Limits vs. Life-Terms

Curtis Liu, Online Editor

With the recent nomination of Amy Coney Barrett as a Supreme Court Justice to replace the late Ruth Bader Ginsberg, a controversial debate between citizens of the United States has reaggravated: should there be a term limit for Supreme Court Justices?

As it currently stands, a Supreme Court Justice serves for his or her lifetime.

Since Justices are appointed around the age of 50, this leaves about 30 years of direct influence under a single Justice.

Some claim that this is too much power yielded to one individual, and the general consensus suggests a term limit of 18 years. 

There are several benefits in implementing a term limit.

First, judges of younger ages may possibly be elected.

If the “for life” term is lifted, younger Justices could be chosen to represent the younger generation without the risk of them holding their position for more than half of a century.

This directly benefits the youth of America because their perspectives will be reflected in Supreme Court decisions.

Second, there will be no politically motivated retirements of Supreme Court Justices.

Justices may choose to retire during a presidency in which the President has similar viewpoints as the Justice, therefore the Justice could retire and let the President appoint a new Justice with virtually the same viewpoints.

If the current President has an opposing viewpoint, the Justice can just wait until a President of similar viewpoints gets elected and retire when a suitable replacement is found.

Lastly, the term limits would better reflect the viewpoints of the American people.

In theory, this is similar to former President Dwight D. Eisenhower’s “dynamic conservatism” principle.
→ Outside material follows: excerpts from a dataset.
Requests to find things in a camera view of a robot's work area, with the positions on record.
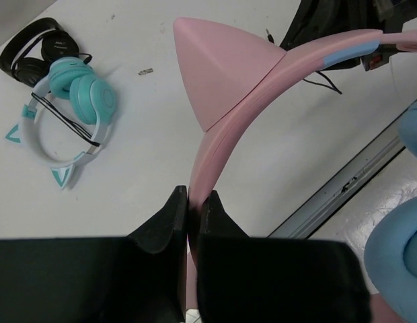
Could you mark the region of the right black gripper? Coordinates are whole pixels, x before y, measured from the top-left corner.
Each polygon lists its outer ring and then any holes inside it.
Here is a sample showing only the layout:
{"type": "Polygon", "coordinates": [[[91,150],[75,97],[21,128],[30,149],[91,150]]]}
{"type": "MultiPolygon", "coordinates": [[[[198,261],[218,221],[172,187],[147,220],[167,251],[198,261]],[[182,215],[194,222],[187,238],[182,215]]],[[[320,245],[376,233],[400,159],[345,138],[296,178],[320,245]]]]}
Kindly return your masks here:
{"type": "Polygon", "coordinates": [[[321,37],[357,29],[397,33],[414,18],[417,0],[302,1],[280,47],[291,50],[321,37]]]}

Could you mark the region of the pink blue cat-ear headphones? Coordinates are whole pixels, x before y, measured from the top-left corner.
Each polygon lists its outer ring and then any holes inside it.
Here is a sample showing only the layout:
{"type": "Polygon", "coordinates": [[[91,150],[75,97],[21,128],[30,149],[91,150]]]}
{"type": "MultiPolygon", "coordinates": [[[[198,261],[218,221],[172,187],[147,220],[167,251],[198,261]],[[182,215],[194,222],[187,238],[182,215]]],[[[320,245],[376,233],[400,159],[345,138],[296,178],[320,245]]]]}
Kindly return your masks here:
{"type": "Polygon", "coordinates": [[[180,17],[174,22],[174,40],[184,87],[204,131],[190,177],[187,220],[198,303],[202,209],[248,127],[277,97],[315,71],[385,44],[417,52],[417,30],[353,30],[284,50],[232,26],[180,17]]]}

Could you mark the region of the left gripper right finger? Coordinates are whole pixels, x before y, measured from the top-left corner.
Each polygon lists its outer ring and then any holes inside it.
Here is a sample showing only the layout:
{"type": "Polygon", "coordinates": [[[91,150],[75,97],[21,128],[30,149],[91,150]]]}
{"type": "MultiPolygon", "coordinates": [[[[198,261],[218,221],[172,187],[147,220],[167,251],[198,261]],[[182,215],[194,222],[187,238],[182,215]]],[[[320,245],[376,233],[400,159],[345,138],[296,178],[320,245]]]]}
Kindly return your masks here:
{"type": "Polygon", "coordinates": [[[205,201],[197,264],[203,322],[370,322],[370,298],[345,243],[253,238],[216,191],[205,201]]]}

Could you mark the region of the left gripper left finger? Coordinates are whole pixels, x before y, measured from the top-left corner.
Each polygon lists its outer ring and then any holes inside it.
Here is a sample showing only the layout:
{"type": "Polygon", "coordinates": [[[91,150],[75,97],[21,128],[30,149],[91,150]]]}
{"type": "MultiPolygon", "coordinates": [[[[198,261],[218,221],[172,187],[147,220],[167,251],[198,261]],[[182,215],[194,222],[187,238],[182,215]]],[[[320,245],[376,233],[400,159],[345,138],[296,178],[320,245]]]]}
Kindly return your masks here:
{"type": "Polygon", "coordinates": [[[0,322],[183,322],[185,186],[127,236],[0,240],[0,322]]]}

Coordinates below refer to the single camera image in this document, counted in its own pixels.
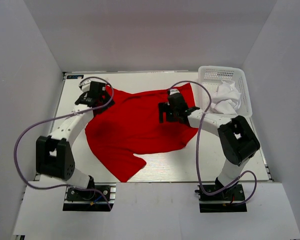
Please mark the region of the red t shirt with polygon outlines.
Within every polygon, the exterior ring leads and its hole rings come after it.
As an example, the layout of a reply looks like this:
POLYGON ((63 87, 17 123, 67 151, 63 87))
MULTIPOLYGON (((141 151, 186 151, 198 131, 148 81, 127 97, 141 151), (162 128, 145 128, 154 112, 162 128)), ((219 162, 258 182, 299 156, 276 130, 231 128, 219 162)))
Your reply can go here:
POLYGON ((106 91, 114 94, 114 105, 87 124, 85 135, 92 153, 120 182, 147 164, 140 155, 181 150, 198 132, 177 121, 159 121, 158 104, 168 101, 166 89, 106 91))

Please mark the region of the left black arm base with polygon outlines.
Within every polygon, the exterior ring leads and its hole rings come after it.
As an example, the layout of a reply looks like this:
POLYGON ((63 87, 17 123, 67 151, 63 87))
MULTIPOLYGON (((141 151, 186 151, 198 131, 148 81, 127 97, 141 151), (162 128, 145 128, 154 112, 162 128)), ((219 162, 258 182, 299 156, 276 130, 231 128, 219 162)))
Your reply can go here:
POLYGON ((110 212, 115 203, 115 183, 95 183, 100 191, 82 191, 68 187, 63 201, 64 212, 110 212))

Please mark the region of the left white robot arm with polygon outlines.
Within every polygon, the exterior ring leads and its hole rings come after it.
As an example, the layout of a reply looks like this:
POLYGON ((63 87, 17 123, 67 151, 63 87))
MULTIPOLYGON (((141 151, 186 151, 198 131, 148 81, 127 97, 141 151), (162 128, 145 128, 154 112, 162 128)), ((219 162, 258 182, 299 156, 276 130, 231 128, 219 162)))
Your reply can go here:
POLYGON ((75 101, 70 116, 48 136, 36 140, 36 172, 77 187, 86 200, 95 196, 96 187, 91 176, 76 168, 72 146, 95 115, 114 105, 114 90, 108 93, 109 86, 102 78, 98 81, 84 79, 79 84, 82 94, 75 101))

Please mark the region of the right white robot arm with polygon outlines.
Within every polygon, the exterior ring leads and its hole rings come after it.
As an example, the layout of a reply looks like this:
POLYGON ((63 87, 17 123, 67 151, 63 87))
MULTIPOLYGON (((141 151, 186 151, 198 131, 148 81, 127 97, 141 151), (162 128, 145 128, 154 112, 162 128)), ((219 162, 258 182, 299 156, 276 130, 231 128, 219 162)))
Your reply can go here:
POLYGON ((169 92, 167 102, 158 104, 159 122, 179 122, 191 128, 198 129, 195 147, 196 173, 200 191, 207 196, 217 195, 226 200, 234 193, 234 187, 245 174, 243 168, 260 149, 261 145, 245 117, 223 118, 213 113, 207 113, 197 106, 188 107, 179 91, 169 92), (217 137, 225 156, 225 162, 220 174, 215 179, 215 191, 204 189, 200 175, 199 144, 201 131, 206 131, 217 137))

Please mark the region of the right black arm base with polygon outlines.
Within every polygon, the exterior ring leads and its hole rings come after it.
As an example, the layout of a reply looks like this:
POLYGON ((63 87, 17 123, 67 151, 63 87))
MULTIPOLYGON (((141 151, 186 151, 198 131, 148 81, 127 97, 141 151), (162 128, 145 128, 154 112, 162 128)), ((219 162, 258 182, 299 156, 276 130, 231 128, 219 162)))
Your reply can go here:
POLYGON ((237 184, 235 187, 216 195, 206 195, 198 186, 194 191, 199 197, 200 213, 245 213, 246 203, 239 204, 246 200, 243 186, 237 184))

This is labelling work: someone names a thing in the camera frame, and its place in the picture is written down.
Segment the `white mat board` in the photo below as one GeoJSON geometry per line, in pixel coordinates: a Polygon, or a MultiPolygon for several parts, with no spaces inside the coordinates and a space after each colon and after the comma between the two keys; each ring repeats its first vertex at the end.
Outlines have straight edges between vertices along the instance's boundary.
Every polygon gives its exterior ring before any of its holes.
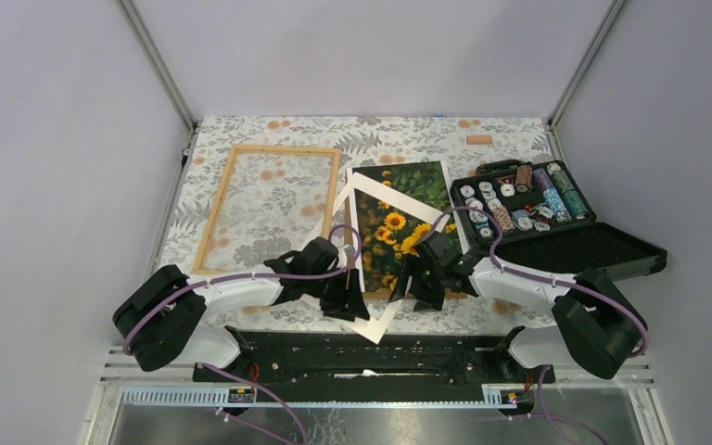
{"type": "MultiPolygon", "coordinates": [[[[336,197],[334,197],[333,191],[330,192],[324,215],[308,234],[306,241],[311,241],[315,235],[329,235],[333,216],[346,203],[354,190],[385,201],[390,207],[414,216],[425,223],[431,223],[433,229],[443,229],[450,219],[450,215],[446,215],[441,210],[404,195],[360,173],[354,173],[336,197]]],[[[337,323],[377,345],[388,331],[396,313],[405,305],[406,303],[400,299],[390,302],[378,318],[372,318],[370,321],[357,319],[354,322],[337,321],[337,323]]]]}

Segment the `sunflower photo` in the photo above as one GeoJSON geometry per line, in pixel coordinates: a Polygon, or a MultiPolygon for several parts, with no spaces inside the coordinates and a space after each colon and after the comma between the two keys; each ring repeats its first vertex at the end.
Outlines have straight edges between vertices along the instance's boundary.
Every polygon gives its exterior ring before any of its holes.
{"type": "MultiPolygon", "coordinates": [[[[449,204],[446,184],[413,183],[409,191],[400,191],[428,206],[445,210],[449,204]]],[[[414,245],[431,230],[431,223],[390,205],[383,199],[354,191],[358,231],[362,236],[362,275],[368,293],[387,293],[396,284],[406,254],[417,256],[414,245]]],[[[450,217],[440,230],[461,252],[458,225],[450,217]]]]}

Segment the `wooden picture frame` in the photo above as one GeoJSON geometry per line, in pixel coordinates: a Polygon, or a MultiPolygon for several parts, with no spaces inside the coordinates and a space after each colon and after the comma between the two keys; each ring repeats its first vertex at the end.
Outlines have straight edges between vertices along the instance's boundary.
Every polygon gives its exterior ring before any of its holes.
{"type": "Polygon", "coordinates": [[[326,235],[340,162],[334,148],[233,146],[193,273],[241,272],[326,235]]]}

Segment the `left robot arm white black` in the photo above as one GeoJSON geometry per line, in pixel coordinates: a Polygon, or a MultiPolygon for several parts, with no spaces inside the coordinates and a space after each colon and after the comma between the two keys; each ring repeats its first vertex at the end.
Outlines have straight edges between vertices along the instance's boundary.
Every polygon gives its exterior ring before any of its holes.
{"type": "Polygon", "coordinates": [[[326,316],[367,321],[353,256],[352,249],[318,236],[248,272],[193,278],[175,264],[166,265],[120,305],[112,322],[123,337],[123,351],[145,372],[203,362],[237,381],[249,372],[248,353],[233,331],[204,324],[204,316],[311,297],[326,316]]]}

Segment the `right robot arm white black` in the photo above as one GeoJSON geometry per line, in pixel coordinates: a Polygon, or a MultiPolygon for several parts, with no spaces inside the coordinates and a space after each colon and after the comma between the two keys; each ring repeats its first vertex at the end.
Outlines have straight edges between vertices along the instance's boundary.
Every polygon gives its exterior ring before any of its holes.
{"type": "Polygon", "coordinates": [[[609,380],[624,362],[645,353],[648,329],[614,283],[598,270],[551,273],[498,257],[496,248],[454,249],[433,231],[403,257],[393,301],[412,296],[437,311],[448,292],[494,297],[545,313],[547,327],[520,326],[507,334],[494,358],[496,373],[516,382],[530,369],[574,363],[609,380]]]}
His principle claims that political agendas should fit the current timeline instead of a timeline of the past.

This allows for a little more wiggle room in terms of acting on what the American people desire.

One con to having term limits on Supreme Court Justices, however, would include the fact that the Judicial branch of the United States may become more politically driven.

The Constitution originally sought for a subtle role for the Supreme Court, which was only to interpret the Constitution.

However, the term limits may cause Justices to play the retirement game, as mentioned previously.

With all of these points considered, I believe that there are more beneficial incentives for the American people if term limits were to be applied.